Joseph; known in Jewish Tradition as “Yosef HaTzaddik,” Joseph the Righteous, for his ability to control his passion when the Egyptian wife of Potifar, Joseph’s initial master when he arrived as a slave in Egypt, attempted to seduce him (“Bereshit”/Genesis 39:12)
Earlier, as a brilliant youth of seventeen, a dreamer, and gifted by G-d with the ability to interpret dreams, he had aroused fierce anger in his brothers against him. He was clearly the favorite of his father, Yaakov (“Bereshit” 37:3). Next, he dreamed dreams of mastery, which pictured himself as the master of his brothers. (Ibid 37:7 and 37:10)
When his father made the fateful “error” of sending him to check on the welfare of his brothers who were grazing the family flocks (Ibid. 37:13), they took violent action against him, throwing him into a pit (Ibid. 37:24), and selling him into slavery (Ibid. 37:28). (This sin of wanton hatred haunted the Jewish People for thousands of years until atoned for finally by the deaths of the Ten Martyrs, at the hands of the Romans, at the time of the Destruction of the Second Temple)

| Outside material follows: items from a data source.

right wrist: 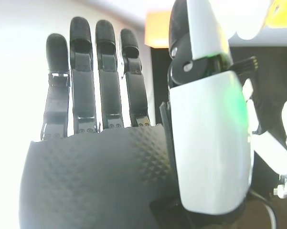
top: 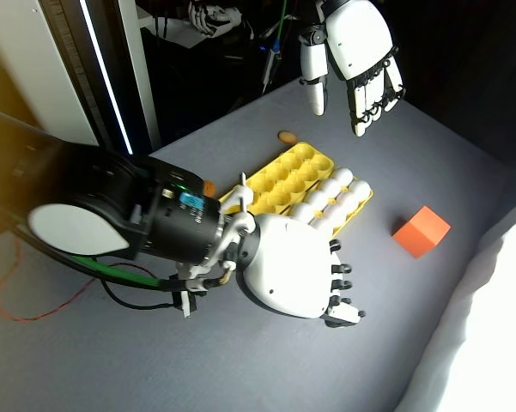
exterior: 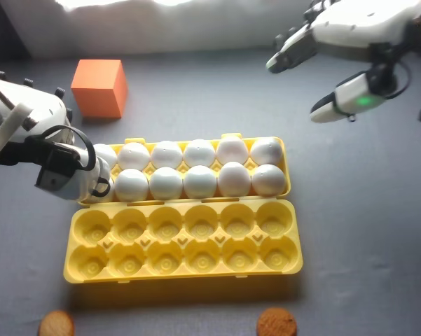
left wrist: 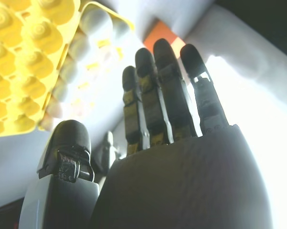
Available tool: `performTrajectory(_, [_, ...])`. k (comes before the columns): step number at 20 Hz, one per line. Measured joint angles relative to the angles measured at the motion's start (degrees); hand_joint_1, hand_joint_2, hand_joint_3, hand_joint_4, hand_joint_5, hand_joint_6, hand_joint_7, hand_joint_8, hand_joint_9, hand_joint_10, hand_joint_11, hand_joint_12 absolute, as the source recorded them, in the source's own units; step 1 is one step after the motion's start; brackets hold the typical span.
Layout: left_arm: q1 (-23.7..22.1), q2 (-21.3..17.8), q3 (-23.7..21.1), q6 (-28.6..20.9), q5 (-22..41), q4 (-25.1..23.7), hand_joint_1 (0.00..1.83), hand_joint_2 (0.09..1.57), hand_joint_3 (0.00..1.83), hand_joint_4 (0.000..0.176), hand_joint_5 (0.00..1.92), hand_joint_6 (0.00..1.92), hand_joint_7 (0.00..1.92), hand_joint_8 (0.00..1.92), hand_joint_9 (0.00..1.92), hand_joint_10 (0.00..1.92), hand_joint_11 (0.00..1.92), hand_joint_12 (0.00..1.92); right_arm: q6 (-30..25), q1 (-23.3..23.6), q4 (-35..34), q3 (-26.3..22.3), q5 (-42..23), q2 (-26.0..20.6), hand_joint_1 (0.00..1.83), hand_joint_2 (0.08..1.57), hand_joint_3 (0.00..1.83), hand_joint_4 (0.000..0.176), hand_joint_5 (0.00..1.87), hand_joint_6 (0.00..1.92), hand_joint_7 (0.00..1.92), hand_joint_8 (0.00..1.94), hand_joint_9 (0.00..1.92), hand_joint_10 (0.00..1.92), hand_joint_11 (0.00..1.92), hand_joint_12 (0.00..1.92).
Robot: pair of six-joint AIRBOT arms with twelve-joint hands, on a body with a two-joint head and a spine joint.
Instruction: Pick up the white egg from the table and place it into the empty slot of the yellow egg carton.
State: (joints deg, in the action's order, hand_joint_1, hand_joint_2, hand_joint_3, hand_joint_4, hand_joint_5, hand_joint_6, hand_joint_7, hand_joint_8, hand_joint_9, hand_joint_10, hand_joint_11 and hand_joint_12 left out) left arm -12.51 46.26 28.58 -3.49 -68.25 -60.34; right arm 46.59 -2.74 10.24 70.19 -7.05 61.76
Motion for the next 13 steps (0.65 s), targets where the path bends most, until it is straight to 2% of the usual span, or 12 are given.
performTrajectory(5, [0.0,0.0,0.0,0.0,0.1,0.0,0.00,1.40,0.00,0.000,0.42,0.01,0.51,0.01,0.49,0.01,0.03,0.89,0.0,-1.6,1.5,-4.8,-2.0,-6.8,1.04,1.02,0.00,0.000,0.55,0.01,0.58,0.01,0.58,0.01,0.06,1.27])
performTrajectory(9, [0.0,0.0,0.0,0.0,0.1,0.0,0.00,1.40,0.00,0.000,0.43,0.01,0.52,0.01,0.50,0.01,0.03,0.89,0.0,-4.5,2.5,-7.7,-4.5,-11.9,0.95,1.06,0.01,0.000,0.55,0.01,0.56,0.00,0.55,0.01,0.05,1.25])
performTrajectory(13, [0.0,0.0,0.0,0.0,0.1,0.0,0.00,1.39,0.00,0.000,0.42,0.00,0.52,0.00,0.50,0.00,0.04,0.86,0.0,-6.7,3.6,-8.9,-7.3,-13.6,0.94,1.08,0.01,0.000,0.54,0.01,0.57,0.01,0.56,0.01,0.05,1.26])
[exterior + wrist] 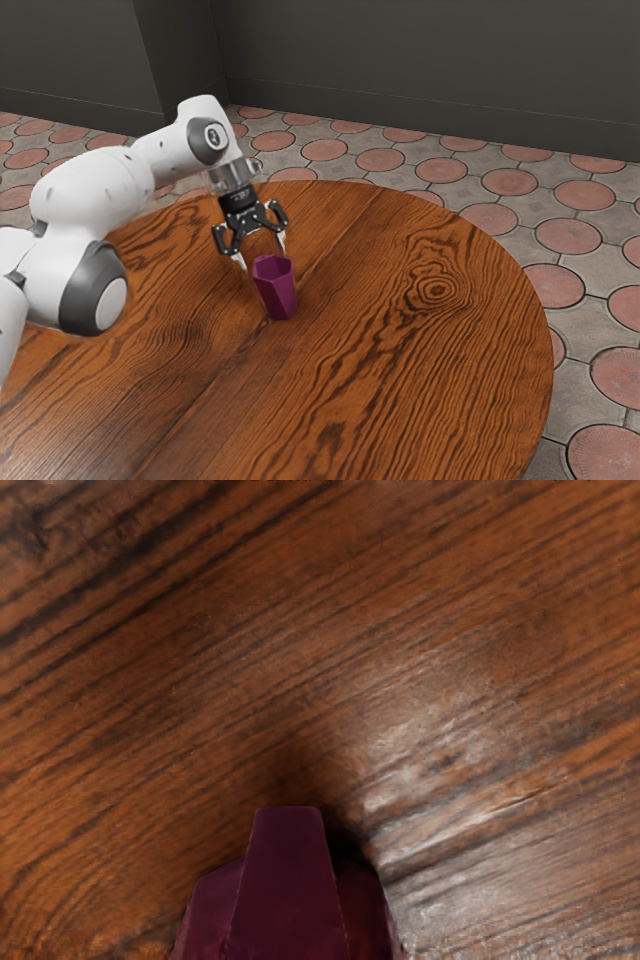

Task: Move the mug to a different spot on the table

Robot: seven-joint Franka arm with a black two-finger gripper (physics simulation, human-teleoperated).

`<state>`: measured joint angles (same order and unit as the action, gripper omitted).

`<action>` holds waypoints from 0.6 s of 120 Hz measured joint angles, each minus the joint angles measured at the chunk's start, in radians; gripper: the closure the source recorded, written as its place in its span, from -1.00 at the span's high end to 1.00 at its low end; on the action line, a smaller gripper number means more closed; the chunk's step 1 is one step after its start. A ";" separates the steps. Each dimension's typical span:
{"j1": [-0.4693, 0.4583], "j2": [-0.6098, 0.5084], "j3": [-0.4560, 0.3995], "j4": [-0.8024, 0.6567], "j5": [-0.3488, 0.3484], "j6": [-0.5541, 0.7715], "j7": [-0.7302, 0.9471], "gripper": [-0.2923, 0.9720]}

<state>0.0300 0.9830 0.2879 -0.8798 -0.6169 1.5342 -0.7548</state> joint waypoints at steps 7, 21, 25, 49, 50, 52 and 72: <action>-0.002 -0.036 0.002 -0.005 0.006 -0.001 -0.002 0.49; -0.050 -0.165 -0.001 -0.077 0.087 -0.006 -0.001 0.51; -0.083 -0.240 -0.003 -0.144 0.134 -0.007 0.005 0.52; -0.156 -0.545 -0.063 -0.435 0.375 -0.007 0.113 0.53; -0.156 -0.551 -0.064 -0.443 0.382 -0.007 0.120 0.53; -0.157 -0.563 -0.067 -0.456 0.395 -0.006 0.134 0.53; -0.159 -0.698 -0.074 -0.579 0.488 -0.004 0.356 0.53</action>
<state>-0.1293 0.2852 0.2136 -1.4585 -0.1293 1.5297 -0.3988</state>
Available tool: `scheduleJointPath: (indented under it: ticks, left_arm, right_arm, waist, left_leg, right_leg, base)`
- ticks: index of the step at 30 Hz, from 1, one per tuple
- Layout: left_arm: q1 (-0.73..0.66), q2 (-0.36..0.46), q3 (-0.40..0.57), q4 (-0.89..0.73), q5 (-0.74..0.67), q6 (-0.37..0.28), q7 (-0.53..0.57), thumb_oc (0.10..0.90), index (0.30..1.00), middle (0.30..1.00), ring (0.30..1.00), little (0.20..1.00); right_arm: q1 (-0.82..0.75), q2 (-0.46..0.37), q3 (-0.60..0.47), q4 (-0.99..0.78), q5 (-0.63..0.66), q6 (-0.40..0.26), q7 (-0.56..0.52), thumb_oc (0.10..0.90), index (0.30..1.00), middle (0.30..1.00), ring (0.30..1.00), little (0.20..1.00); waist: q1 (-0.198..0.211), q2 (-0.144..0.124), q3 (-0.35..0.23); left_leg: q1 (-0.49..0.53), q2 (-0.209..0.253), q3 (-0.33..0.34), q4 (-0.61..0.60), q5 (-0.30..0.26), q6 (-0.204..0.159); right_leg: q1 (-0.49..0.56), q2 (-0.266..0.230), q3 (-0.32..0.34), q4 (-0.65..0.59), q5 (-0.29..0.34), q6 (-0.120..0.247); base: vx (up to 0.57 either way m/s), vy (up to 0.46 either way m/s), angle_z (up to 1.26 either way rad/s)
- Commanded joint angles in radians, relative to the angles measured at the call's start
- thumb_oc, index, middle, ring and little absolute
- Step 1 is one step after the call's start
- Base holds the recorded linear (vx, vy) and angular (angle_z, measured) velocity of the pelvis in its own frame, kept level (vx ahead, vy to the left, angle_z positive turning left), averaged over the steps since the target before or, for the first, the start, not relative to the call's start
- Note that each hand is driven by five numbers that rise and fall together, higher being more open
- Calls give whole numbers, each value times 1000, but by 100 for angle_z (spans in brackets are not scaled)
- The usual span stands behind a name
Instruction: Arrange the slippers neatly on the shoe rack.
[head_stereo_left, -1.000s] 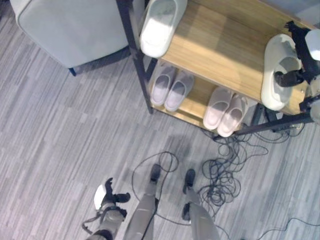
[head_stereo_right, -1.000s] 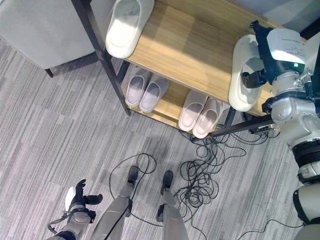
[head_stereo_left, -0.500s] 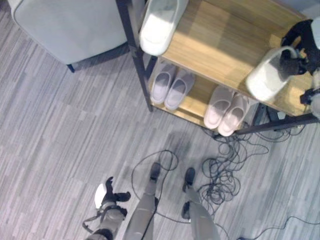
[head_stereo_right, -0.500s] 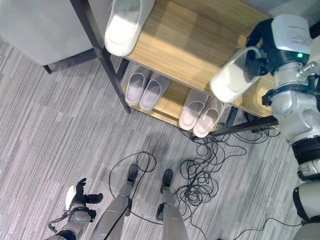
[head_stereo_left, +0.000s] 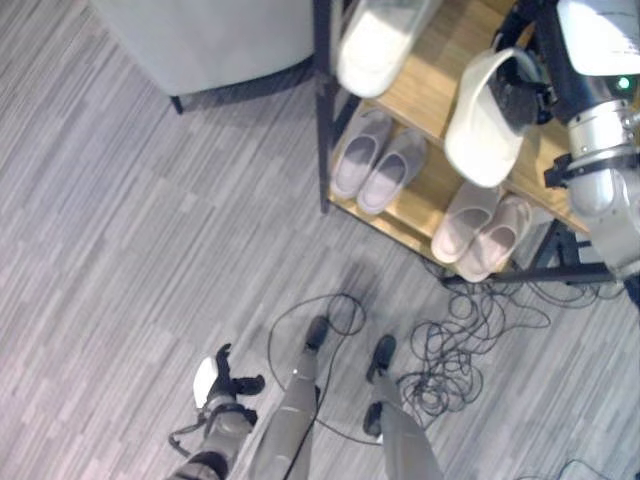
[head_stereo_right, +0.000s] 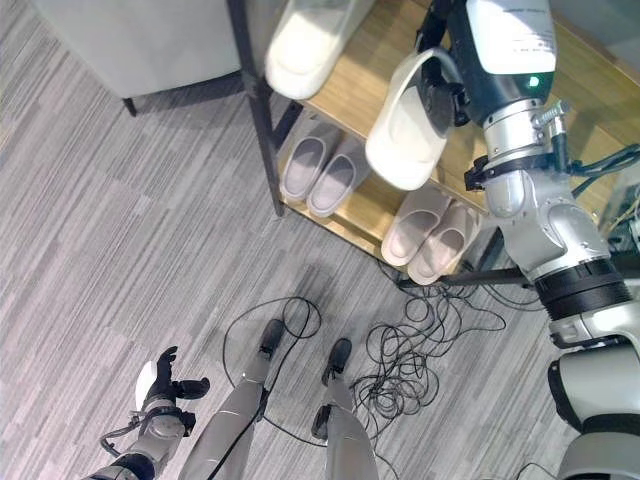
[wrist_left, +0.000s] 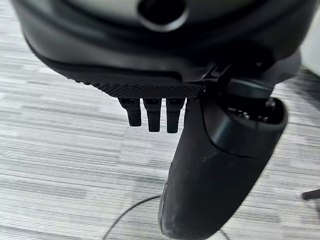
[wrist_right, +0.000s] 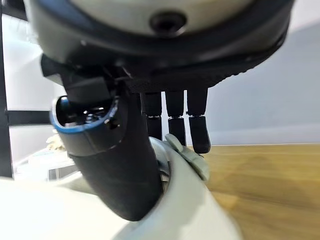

“Yosef” rose to greatness in Egypt through his ability to interpret the Pharaoh’s dreams of the Seven Cows and the Seven Ears of Corn (Ibid. 41:26), as seven years of “plenty” followed by seven years of famine. Yoseph, elevated by the Pharaoh to the position of viceroy, took actions by which he made Egypt the storehouse of the Middle east during the Years of Famine, and a magnet, as well, for the sons of Yaakov, his brothers. (Ibid. 42:6)
When the sons of Yaakov came before Yosef to get food, he recreated, to an extent, the earlier situation, with his brother, Binyamin, playing his role. When “push came to shove,” Yehudah, rose to the occasion, and to greatness, when he offered himself as a substitute for Binyamin, thereby demonstrating his full “Teshuvah,” Repentance. (Ibid. 44: 32-34) Afterwards, he brought his father’s family down to Egypt, beginning the Egyptian Exile, which would be ended 210 years later, or some 430 years later, when we begin the count from the time of the establishment of a Covenant by Hashem with Avraham, by the miraculous Exodus of the Jewish People from the Land of Egypt.